MO : Non pas en changeant de personnel politique, mais de projet politique. Car, qu’est-ce qui, sur le fond, distingue Mitterrand d’après 1983 et Chirac ? Giscard et Mitterrand ? Hollande et Sarkozy ? Car Giscard, Mitterrand, Chirac, Sarkozy, Hollande et Macron défendent la même politique européiste et libérale. Xavier Bertrand est semblable à Anne Hidalgo, Valérie Pécresse défend la même idéologie que Barnier, etc. Marine Le Pen a récemment donné des gages à ce camp-là en croyant gagner en crédit : elle a tout perdu et c’est Zemmour qui ramasse la mise non pas sur le principe du Chirac des années 1970, Chirac a été maastrichtien sauf quarante-huit heures à l’hôpital de Cochin, ce sont ses éléments de langage, mais sur celui du Jean-Marie Le Pen des années 80.
PdA : L’insécurité prend-elle de l’ampleur dans notre pays ?
MO : La possibilité de tout filmer et de tout mettre en ligne rend visible une insécurité qui, jadis, l’était moins, pas ou peu. Une enseignante a été jetée à terre par un élève, la chose a été filmée en cours et mise en ligne dans la foulée. Ce qui est mis en ligne tourne en boucle sur les plateaux des chaînes d’information continue où la gauche minimise et rend la société responsable et la droite maximalise pour des raisons électoralistes. Par ailleurs, la fin de l’État français qui a renoncé à être un pays souverain avec la ratification du Traité de Maastricht en 1992 a laissé le pays dans un état de déliquescence avancé : l’école, la police, la justice, l’armée, la presse sont à vau-l’eau. Le pire est à venir.
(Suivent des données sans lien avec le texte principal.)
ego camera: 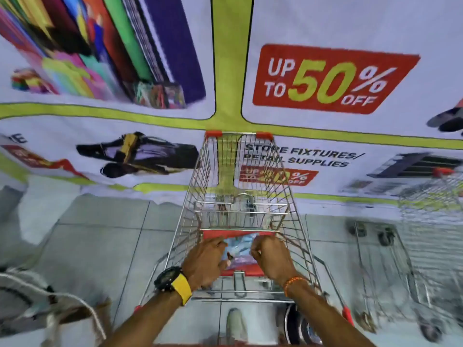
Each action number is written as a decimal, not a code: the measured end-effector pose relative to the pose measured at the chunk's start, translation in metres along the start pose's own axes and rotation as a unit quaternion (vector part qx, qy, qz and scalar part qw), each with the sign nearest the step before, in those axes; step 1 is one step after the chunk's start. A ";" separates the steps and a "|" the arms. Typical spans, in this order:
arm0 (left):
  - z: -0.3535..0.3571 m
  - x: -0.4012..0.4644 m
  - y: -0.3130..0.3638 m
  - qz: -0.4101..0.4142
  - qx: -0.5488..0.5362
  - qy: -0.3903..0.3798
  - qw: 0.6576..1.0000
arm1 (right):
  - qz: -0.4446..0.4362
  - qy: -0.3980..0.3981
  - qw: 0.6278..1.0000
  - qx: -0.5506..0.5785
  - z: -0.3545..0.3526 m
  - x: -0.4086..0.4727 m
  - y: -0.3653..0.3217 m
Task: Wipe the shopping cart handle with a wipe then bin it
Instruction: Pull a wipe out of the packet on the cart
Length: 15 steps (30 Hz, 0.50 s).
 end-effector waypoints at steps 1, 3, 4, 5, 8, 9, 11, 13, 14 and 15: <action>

PdA : Dans une situation critique, pensez-vous que l’intervention de l’armée dans le cadre légal de l’état de siège puisse servir d’électrochoc ?
MO : La guerre civile qui existe actuellement à bas bruit deviendrait alors une guerre civile de haute intensité. Je ne crois pas que le pays accepterait quelque état de siège que ce soit. Justice, médias, partis politiques, syndicats, universitaires, enseignants qui sont acquis au gauchisme culturel et à l’idéologie woke prendraient partie contre. Il faudrait alors à l’armée mener deux types des guerres : contre les délinquants dans les territoires perdus de la république et dans la rue contre les manifestants qui prendraient fait et cause pour eux. Les manifestations de soutien à la famille Traoré ne sont pas dérisoires ! Cette pacification générerait paradoxalement une guerre civile inédite…
PdA : Comment interprétez-vous le sondage selon lequel 49 % des Français soutiennent une intervention de l’armée ? Tentation du coup d’État ou simple ras-le-bol des politiques ?
MO : Les Français ne voient pas comment régler le problème du nœud gordien autrement qu’en le tranchant. L’Armée bénéficie d’un capital de confiance et de respect là où la classe politique dans sa totalité est totalement déconsidérée. Ils pensent donc que l’armée pourrait agir, mais si elle agit de son propre chef, nous sommes dans une dictature militaire. Si, comme ce doit être le cas dans une démocratie, elle obéit au chef de l’État, il lui faudrait, pour décider de l’état de siège, invoquer l’article 16 de la Constitution qui suppose une validation de l’Assemblée nationale. Je crois que les institutions ne fonctionnent plus assez bien pour activer le dispositif constitutionnel. Ni même le crédit du chef de l’État dont la fonction a été constamment rabaissée depuis Mitterrand.
PdA : Que pensez-vous de l’emballage de l’Arc de Triomphe ?
MO : Il me faudrait vous répondre longuement, je viens de publier un livre intitulé Les raisons de l’art qui répond à votre question. Je crois que dans une époque où l’on n’enseigne plus rien, ni l’art ni l’art contemporain, les jugements en la matière sont non fondés et beaucoup ne se privent pas pour dire d’incroyables sottises sur l’art contemporain sans s’y être penché ne serait-ce que dix minutes. La question n’est pas « pour ou contre l’art contemporain », mais « que peut-on aimer ou ne pas aimer dans l’art contemporain et pourquoi ». Pour ma part je défends l’emballage de Christo qui apprend à mieux voir ce qui a été emballé puis déballé, mais pas du tout le monument à Johnny Hallyday de Bertrand Lavier qui s’avère d’un kitsch d’étudiant en première année des Beaux-Arts.